There are a couple of challenges when using this approach. Application A does not know about the client services for application B. In order to be able to send a message to one of these services it needs to know where these services are running, in this case it would be nice to know on which port and IP the services run and which URL paths are available. Consul helps me here with the possibility to register these services.

The client service B is created dynamically based on the same concept of the Go Docker image as described earlier. All specifics are past on through environment variables, like Customer ID. The creation is done by the Go Docker API using a separate service. The port is assigned dynamically by Docker.


The next thing I needed was the registration of all services in a system. This system should store all parameters I need to be able to find them again based on keywords. These keywords need to be known in the application requesting the service, in this case application A, so the user configuration details will be used as part of these keywords.

Consul advices for productions systems to have at least three nodes on which you run Consul. In my case to simplify things I used only one node which is an existing Docker image, gliderlabs/consul-server. This image has some pre-configuration done to quickstart this project. I had it configured in a Docker-compose file as follows:

consul:    image: gliderlabs/consul-server:latest    container_name: consul    hostname: consul    networks:      - moreclient    ports:      - "8400:8400"      - "8500:8500"      - "53:53/udp"      - "8301-8302/udp"      - "8300-8300/tcp"    command: "-server -bootstrap"

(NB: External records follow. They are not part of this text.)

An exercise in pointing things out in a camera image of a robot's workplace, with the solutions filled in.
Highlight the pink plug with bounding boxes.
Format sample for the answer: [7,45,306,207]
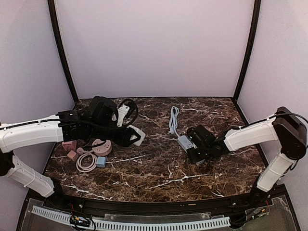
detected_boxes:
[76,147,86,155]

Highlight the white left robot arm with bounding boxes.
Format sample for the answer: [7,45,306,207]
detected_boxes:
[0,111,146,198]

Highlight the grey slotted cable duct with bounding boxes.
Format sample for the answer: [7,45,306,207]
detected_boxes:
[31,205,231,231]

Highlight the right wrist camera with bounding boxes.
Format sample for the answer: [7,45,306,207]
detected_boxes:
[186,125,215,148]

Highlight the small pink cube adapter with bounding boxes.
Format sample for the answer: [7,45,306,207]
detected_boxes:
[67,150,78,161]

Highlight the blue cube adapter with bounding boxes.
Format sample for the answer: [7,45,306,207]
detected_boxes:
[96,156,106,168]

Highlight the pink round power socket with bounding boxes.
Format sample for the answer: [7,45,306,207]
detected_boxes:
[92,139,112,156]

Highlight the large pink cube adapter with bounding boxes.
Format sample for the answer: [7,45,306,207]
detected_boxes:
[62,141,77,152]

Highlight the right black frame post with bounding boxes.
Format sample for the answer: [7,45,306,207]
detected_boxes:
[233,0,261,102]

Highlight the black frame post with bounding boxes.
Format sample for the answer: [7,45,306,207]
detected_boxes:
[233,0,261,102]
[47,0,79,103]

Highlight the left black frame post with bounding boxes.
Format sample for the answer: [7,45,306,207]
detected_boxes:
[47,0,79,103]

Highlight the blue power strip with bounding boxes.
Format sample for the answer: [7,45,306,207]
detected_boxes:
[177,135,205,165]

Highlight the small green circuit board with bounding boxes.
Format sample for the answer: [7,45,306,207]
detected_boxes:
[69,216,91,227]

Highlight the white cube socket adapter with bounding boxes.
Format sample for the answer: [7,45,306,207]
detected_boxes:
[128,125,146,146]

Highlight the pink coiled cable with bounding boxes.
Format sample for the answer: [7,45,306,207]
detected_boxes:
[76,152,97,172]

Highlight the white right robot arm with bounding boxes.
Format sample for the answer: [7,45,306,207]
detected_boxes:
[184,107,308,193]

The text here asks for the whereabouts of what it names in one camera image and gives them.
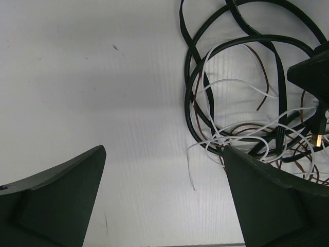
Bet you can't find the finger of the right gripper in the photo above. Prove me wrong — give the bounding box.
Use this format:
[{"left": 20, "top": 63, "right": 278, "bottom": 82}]
[{"left": 287, "top": 42, "right": 328, "bottom": 108}]

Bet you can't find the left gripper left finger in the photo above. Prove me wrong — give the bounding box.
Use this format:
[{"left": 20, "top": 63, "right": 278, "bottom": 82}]
[{"left": 1, "top": 145, "right": 106, "bottom": 246}]

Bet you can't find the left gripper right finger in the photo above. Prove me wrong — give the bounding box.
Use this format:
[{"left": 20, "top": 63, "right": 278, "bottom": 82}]
[{"left": 223, "top": 146, "right": 328, "bottom": 246}]

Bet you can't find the thin brown white wire tangle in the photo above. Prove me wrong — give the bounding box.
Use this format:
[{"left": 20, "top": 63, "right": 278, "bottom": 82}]
[{"left": 186, "top": 42, "right": 329, "bottom": 191}]

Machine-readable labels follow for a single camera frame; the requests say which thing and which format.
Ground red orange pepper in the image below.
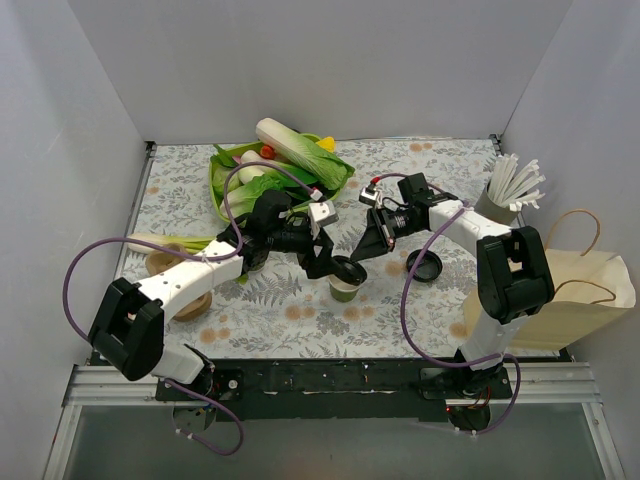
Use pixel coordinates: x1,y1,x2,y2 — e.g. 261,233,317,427
259,145,276,160

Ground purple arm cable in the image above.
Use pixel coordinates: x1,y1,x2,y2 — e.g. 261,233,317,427
369,172,524,435
62,162,324,456

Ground green lettuce head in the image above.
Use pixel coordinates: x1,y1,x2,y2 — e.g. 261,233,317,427
219,175,284,220

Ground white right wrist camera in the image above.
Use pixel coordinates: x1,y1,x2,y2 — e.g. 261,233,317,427
359,177,382,208

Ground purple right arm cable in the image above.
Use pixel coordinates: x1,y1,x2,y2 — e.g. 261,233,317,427
369,172,524,435

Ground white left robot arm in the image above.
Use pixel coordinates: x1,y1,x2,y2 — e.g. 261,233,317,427
88,190,338,400

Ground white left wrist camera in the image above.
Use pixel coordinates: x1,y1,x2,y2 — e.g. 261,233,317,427
307,188,339,238

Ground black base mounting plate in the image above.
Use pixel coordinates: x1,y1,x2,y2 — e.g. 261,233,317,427
155,358,515,425

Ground black plastic cup lid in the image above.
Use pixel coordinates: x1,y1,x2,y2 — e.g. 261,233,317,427
332,255,367,286

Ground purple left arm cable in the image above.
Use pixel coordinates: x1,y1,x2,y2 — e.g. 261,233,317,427
62,162,324,456

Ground green paper coffee cup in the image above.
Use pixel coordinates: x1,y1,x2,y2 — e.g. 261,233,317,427
328,275,361,303

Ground napa cabbage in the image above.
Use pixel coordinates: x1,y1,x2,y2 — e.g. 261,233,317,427
255,118,355,190

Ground yellow pepper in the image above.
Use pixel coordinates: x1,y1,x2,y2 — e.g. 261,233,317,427
316,137,336,153

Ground green celery stalks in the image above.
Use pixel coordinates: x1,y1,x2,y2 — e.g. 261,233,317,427
126,232,249,285

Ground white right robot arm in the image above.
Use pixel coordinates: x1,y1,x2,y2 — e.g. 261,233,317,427
351,174,555,398

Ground floral table mat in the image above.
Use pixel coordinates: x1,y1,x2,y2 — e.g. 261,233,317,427
99,138,561,360

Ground brown cardboard cup carrier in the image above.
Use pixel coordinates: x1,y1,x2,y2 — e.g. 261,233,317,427
145,250,212,323

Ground aluminium frame rail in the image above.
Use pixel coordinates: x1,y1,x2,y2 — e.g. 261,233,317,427
63,363,602,406

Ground white bok choy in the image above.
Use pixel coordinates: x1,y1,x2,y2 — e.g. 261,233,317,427
238,150,274,184

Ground green vegetable tray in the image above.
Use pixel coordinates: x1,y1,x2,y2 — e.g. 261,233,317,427
209,134,347,222

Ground white wrapped straws bundle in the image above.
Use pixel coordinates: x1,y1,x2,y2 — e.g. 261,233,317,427
487,154,546,212

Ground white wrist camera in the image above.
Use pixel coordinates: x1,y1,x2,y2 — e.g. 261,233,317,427
359,177,382,208
307,188,339,238

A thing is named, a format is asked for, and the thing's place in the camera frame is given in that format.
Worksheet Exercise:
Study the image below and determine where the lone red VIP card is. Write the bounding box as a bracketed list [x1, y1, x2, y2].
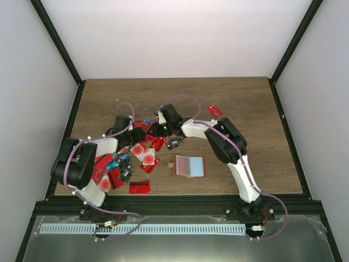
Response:
[207, 104, 223, 118]

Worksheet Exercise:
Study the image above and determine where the purple cable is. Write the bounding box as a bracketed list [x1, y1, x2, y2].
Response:
[63, 102, 142, 242]
[155, 94, 289, 241]

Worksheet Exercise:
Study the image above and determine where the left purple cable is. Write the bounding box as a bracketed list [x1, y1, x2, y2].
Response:
[63, 102, 142, 242]

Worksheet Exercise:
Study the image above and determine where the black VIP card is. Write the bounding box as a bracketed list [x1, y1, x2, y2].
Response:
[165, 139, 184, 151]

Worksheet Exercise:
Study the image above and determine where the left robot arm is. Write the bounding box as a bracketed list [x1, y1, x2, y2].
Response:
[51, 116, 146, 221]

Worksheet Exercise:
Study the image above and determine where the brown leather card holder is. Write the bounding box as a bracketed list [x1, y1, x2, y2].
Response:
[167, 154, 207, 178]

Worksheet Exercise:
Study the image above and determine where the black frame front beam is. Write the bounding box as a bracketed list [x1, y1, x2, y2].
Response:
[33, 194, 324, 220]

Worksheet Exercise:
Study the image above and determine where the red VIP card handled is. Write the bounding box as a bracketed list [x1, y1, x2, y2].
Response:
[149, 137, 167, 152]

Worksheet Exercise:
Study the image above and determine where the red card horizontal stripe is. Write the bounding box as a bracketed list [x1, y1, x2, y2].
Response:
[129, 180, 151, 194]

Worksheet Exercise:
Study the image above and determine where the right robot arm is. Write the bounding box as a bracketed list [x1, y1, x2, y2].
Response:
[147, 104, 263, 220]

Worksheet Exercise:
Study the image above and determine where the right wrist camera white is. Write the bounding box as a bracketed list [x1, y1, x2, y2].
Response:
[154, 110, 167, 124]

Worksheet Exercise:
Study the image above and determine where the white card red circle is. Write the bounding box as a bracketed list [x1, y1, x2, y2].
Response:
[142, 148, 155, 165]

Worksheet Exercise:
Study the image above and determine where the red card vertical stripe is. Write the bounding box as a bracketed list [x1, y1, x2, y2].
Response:
[176, 156, 190, 176]

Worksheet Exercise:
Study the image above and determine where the light blue slotted rail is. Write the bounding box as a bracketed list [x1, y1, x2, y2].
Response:
[39, 223, 246, 236]

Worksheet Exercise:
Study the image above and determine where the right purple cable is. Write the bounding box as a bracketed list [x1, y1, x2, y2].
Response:
[155, 94, 289, 241]

The most important port is 8500 on which registration and retrieval can be done. The starting commands ensure the server starts in bootstrap mode. The rest of the compose configuration is mostly naming done for convenience.

However this only solves a part of my problem. I could register the created services every time they are created. But who will take care of the de-registration and do I have to do this for every type of service? It would be great if there was a service which knows what is being created and destroyed. This is where Registrator comes into play. Chosen mostly because it's easy to use and works seamlessly with Consul.

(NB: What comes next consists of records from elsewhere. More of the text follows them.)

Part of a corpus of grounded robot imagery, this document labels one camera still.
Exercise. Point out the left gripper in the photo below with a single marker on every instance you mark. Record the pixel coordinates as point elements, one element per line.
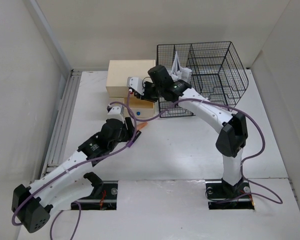
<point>128,130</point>

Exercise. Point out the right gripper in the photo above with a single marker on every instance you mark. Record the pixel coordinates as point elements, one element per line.
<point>138,95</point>

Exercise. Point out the purple cap black highlighter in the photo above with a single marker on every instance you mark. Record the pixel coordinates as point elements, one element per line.
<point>133,140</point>

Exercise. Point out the orange translucent highlighter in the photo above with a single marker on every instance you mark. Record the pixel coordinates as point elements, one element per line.
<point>141,125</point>

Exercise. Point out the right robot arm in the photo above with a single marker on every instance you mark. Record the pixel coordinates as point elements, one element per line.
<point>231,128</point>

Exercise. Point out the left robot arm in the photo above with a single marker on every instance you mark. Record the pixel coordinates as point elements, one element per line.
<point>32,205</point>

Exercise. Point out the cream drawer cabinet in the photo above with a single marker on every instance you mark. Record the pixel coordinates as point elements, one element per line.
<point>123,75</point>

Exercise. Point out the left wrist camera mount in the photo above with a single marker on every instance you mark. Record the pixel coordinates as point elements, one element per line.
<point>116,112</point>

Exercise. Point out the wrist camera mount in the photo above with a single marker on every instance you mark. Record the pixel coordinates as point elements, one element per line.
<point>136,84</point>
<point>116,112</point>

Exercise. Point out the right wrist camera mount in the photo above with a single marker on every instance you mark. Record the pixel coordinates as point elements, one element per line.
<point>136,84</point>

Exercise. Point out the aluminium rail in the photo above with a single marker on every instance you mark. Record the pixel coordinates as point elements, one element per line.
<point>54,155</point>

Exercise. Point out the black wire mesh organizer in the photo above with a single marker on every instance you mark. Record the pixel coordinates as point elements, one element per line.
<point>217,71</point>

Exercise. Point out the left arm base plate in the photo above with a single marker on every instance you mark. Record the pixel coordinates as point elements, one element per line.
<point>101,200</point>

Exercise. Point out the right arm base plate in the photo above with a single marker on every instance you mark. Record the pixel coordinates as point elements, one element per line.
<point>223,196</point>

The port on which the dynamically created services will be running is known after creation. So there has to be so sort of dynamic discovery, or another manual port retrieval call to Docker. Registrator automatically registers and deregisters the services for me with Consul. To get the de-registration functionality working, I needed to open port 53 on the Consul Docker container as you can see in the code block. However binding port 53 can be a problem since it requires elevated privileges, to solve this you could forward the dns queries, The SERVICE_NAME and SERVICE_TAGS environment variables are used for passing additional information to registrator which it can't figure out otherwise.
The Docker compose part is very simple and looks like this:


registrator:    image: gliderlabs/registrator    volumes:      - /var/run/docker.sock:/tmp/docker.sock    networks:      - moreclient    command: "-cleanup -resync 30 consul://consul:8500"    depends_on:      - consul

Registrator needs to know where Consul is running. There is the option to start clean and resync after a fixed interval.



I really enjoyed working with these tools; it was really easy to configure and run. Of course more configuration / programming is needed when the availability of the program has to level up but in our case it works well enough. The Golang Docker images are about 5 MB - 7MB in size which allows for very fast deployment and nice portability.